Deploy Serverless Machine Learning Models to AWS Lambda
What you'll learn
- Deploy regression, NLP and computer vision machine learning models to scalable AWS Lambda environment
- How to effectively prepare scikit-learn, spaCy and Keras / Tensorflow frameworks for deployment
- How to use basics of AWS and Serverless Framework
- How to monitor usage and secure access to deployed ML models and their APIs
- Created AWS Account
- Basic familiarity with Python and Machine Learning
- Basic undestanding of Linux and Terminal
In this course you will discover a very scalable, cost-effective and quick way of deploying various machine learning models to production by using principles of serverless computing. Once when you deploy your trained ML model to the cloud, the service provider (AWS in this course) will take care of managing server infrastructure, automated scaling, monitoring, security updating and logging.
You will use free AWS resources which are enough for going through the entire course. If you spend them, which is very unlikely, you will pay only for what you use.
By following course lectures, you will learn about Amazon Web Services, especially Lambda, API Gateway, S3, CloudWatch and others. You will be introduced with various real-life use cases which deploy different kinds of machine learning models, such as NLP, deep learning computer vision or regression models. We will use different ML frameworks - scikit-learn, spaCy, Keras / Tensorflow - and show how to prepare them for AWS Lambda. You will also be introduced with easy-to-use and effective Serverless Framework which makes Lambda creation and deployment very easy.
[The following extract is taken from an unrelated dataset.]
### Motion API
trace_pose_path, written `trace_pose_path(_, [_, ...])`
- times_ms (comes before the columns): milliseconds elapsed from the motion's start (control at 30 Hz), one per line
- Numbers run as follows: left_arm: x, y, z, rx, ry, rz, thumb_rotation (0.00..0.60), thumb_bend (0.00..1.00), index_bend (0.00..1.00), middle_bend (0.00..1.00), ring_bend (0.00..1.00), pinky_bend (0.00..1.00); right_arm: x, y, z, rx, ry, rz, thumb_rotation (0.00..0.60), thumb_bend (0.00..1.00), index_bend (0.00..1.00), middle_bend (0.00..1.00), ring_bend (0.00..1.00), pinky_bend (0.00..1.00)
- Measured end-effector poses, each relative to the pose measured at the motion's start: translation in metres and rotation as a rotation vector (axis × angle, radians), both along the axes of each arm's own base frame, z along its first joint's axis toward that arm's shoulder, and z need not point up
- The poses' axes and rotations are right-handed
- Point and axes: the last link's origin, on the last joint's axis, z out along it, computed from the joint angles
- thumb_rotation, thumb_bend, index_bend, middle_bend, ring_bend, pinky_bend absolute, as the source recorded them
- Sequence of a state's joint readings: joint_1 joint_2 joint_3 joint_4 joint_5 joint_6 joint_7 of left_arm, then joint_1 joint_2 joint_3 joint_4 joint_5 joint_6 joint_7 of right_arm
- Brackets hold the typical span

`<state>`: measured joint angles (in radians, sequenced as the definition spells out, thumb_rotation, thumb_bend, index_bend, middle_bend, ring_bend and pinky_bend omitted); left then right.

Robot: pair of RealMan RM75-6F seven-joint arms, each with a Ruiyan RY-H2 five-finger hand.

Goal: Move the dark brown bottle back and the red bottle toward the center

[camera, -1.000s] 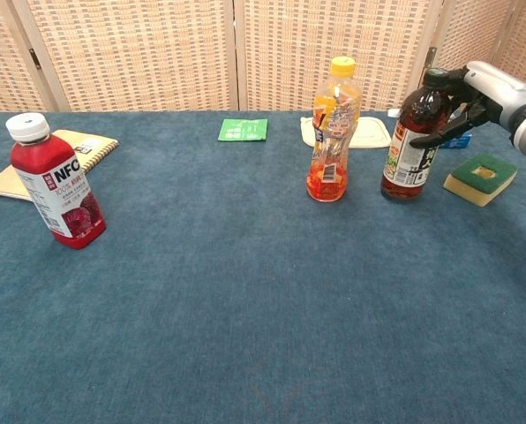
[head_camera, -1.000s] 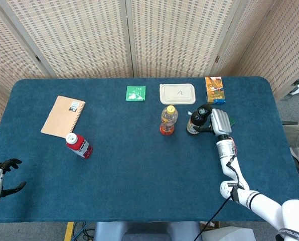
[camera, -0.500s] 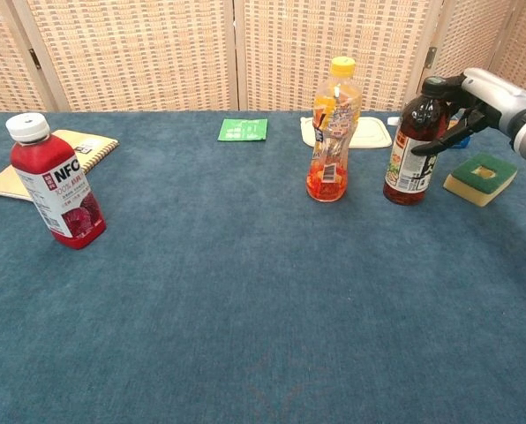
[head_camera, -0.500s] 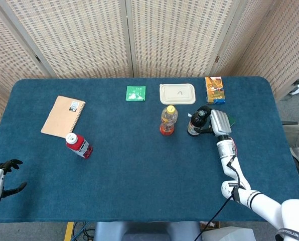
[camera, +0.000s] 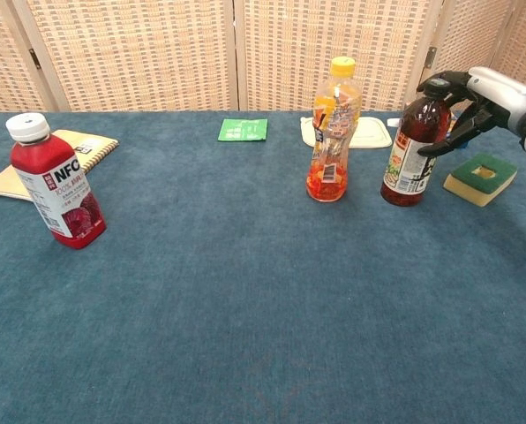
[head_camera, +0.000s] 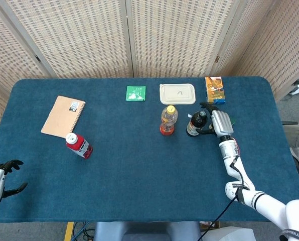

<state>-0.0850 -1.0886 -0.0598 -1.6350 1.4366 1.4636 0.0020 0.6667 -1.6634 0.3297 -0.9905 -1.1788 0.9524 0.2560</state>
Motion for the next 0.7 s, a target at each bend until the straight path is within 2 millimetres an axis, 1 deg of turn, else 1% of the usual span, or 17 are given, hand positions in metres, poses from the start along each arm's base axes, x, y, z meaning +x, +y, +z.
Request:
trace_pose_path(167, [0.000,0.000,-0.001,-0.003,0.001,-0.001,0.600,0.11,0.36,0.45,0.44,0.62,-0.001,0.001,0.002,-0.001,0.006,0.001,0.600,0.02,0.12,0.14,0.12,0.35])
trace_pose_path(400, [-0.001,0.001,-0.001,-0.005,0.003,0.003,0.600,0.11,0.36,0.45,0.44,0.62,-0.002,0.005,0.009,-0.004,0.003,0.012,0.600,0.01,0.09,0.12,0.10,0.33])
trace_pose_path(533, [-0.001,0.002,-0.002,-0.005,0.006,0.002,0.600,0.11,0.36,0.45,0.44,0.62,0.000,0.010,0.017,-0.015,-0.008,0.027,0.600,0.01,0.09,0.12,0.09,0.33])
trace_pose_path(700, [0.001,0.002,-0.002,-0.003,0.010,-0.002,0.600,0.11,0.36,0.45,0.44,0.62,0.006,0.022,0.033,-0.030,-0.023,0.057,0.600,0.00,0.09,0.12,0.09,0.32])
Although this course doesn't focus much on techniques for training and fine-tuning machine learning models, there will be some examples of training the model in Jupyter Notebook and usage of pre-trained models.
Who this course is for:
- Beginner Machine Learning and DevOps Engineers, Data Scientists or Solution Architects
- All Data Scientists and ML practitioners who need to deploy their trained ML models to production, quickly and at scale, without much bothering with infrastructure
After finishing a bachelor degree in Information Systems, I graduated Information and Software Engineering master study at Faculty of Organization and Informatics, University of Zagreb, in 2016. During the study I was 100% of time in top 2% of students and received 5 Dean's awards in total (2011-2016) and 2 Summa Cum Laude honors.
I worked as a teaching assistant for almost two years, after which I moved to industry. During my academic career, I collaborated with Text Analysis and Knowledge Engineering Lab at the Faculty of Electrical Engineering and Computing, University of Zagreb, where I also successfully completed Machine Learning, Deep Learning and Text Analysis and Retrieval master courses. Through this period I gained a solid understanding of machine learning, deep learning and natural language processing.
Currently I work as a Data Scientist for one Croatian startup. My main fields of expertise are natural language processing (text semantics, classification and retrieval). I build AI-powered systems by creating and deploying machine learning models to production environments.